Prompt = Starting at the first line of the material below, retype each line exactly until you reach the line with "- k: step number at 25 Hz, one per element", which is also included; pictures stay out.

─── Information shown

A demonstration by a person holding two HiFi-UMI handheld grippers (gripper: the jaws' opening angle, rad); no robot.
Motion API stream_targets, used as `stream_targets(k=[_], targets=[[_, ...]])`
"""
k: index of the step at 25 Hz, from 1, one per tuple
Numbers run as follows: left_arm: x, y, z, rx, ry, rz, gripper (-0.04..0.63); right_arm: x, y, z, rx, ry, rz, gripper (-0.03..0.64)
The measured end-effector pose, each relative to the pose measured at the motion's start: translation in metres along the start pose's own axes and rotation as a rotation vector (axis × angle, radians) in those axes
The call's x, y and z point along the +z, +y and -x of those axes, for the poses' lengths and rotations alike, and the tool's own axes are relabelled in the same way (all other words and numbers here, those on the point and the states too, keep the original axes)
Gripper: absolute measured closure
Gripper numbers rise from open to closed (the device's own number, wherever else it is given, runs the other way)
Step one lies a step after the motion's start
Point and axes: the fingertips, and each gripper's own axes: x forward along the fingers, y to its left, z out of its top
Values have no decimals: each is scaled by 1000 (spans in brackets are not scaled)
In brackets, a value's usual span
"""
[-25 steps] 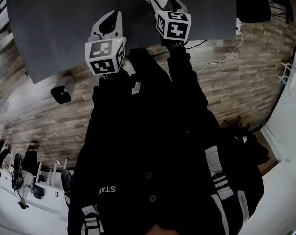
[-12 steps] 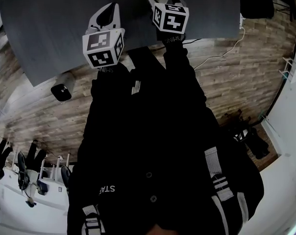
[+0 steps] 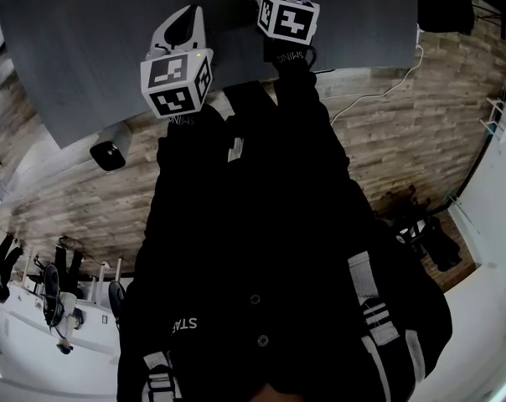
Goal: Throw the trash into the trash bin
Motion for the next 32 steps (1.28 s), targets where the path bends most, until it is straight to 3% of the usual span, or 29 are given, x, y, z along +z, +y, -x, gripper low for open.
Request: stream_targets(k=[6,15,23,32], targets=[[1,8,2,10,-6,5,595,-6,2,-6,-6,25,23,189],[4,23,20,42,-22,22,595,0,13,7,6,-22,80,209],[6,27,40,70,-53,41,595,20,38,41,50,-118,154,212],[8,51,84,143,-114,78,595,45,106,92,152,-264,262,212]])
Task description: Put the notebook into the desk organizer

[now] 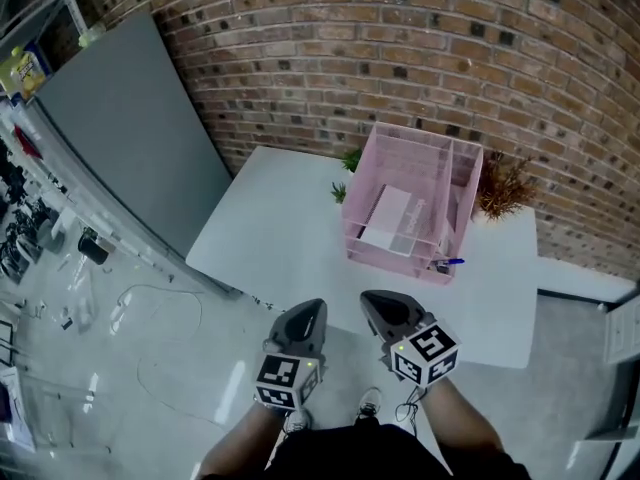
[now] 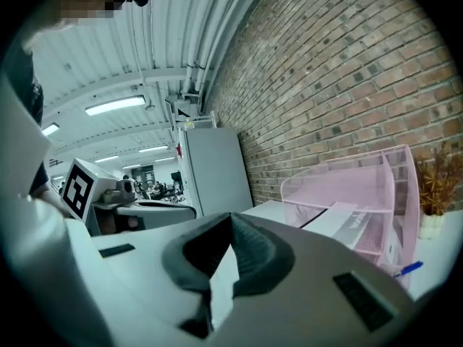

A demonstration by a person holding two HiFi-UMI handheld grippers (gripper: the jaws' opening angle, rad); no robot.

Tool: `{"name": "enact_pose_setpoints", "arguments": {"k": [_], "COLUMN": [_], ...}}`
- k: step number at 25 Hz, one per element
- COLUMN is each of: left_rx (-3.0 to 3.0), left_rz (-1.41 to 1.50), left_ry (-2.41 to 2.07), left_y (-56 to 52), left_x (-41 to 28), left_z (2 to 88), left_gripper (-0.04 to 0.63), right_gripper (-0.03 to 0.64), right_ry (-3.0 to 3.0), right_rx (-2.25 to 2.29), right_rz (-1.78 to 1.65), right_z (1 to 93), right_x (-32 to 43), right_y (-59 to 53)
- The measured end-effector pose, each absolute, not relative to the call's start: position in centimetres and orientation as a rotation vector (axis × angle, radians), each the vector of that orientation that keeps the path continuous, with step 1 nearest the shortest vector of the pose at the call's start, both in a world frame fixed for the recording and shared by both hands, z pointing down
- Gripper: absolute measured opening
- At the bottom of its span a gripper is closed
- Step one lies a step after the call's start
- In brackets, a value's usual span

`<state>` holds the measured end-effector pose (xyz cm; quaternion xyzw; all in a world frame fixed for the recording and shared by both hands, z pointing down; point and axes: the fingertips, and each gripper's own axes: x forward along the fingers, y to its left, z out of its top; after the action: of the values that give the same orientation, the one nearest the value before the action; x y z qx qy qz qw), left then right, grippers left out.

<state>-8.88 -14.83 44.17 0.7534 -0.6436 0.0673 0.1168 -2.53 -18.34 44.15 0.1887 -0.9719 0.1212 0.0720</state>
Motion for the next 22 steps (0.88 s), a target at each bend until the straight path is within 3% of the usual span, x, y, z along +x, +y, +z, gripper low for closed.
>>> {"name": "enact_pose_setpoints", "arguments": {"k": [11,22], "left_rx": [2.312,2.535], "left_rz": [0.156,0.102], "left_ry": [-1.716,-1.383], "left_y": [-8.2,-2.0], "left_x": [-13.9,-11.3], "left_z": [44.3,44.3], "left_gripper": [0.006,0.006], "right_gripper": [0.003,0.003], "right_ry": [-2.877,-2.743], "right_rx": [0.729,1.162], "right_rz": [0.378,0.336], "right_z": [44.1,43.7], "right_x": [-8.0,-3.6], "right_y": [-11.4,-3.3]}}
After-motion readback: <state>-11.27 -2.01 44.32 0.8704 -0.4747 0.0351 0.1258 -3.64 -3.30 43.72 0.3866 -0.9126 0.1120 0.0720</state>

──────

Exercise output =
A demonstration by a person holding two HiFi-UMI handheld grippers (gripper: the jaws' opening angle, rad); no robot.
Motion API stream_targets, used as `stream_targets(k=[_], targets=[[_, ...]])`
"""
k: index of the step at 25 Hz, from 1, one per tuple
Numbers run as follows: left_arm: x, y, z, rx, ry, rz, gripper (-0.04..0.63); right_arm: x, y, z, rx, ry, rz, gripper (-0.03..0.64)
The measured end-effector pose, each relative to the pose measured at the motion's start: translation in metres along the start pose's own axes and rotation as a rotation vector (axis × angle, radians) in those axes
The call's x, y and z point along the +z, +y and -x of those axes, for the poses' lengths and rotations alike, and the tool's own axes are relabelled in the same way (all other words and numbers here, those on the point and the states too, keep the original axes)
Gripper: absolute measured closure
Gripper numbers rise from open to closed (the device's own number, wherever else it is given, runs the other way)
Step one lies a step after the motion's start
Point and axes: the fingertips, and each gripper's own axes: x forward along the fingers, y to its left, z out of its top
Values have no decimals: each is scaled by 1000 (spans in brackets are not scaled)
In brackets, a value's usual span
"""
[-25 steps] 
[-12 steps] 
[+0 steps] 
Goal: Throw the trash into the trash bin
Motion for the next 32 steps (1.28 s), targets where the path bends most, until it is straight to 3% of the usual span, or 29 are given, x, y, z along +z, +y, -x, gripper low for open.
Request: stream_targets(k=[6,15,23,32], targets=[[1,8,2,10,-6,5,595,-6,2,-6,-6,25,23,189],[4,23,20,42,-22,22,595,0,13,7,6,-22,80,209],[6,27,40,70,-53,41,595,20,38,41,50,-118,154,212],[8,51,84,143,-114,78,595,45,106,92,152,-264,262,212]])
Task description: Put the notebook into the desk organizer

[now] 
[now] 

A demonstration by a person holding two HiFi-UMI handheld grippers (gripper: the jaws' opening angle, rad); no robot.

Tool: `{"name": "enact_pose_setpoints", "arguments": {"k": [_], "COLUMN": [_], ...}}`
- k: step number at 25 Hz, one per element

This exercise has been fully answered.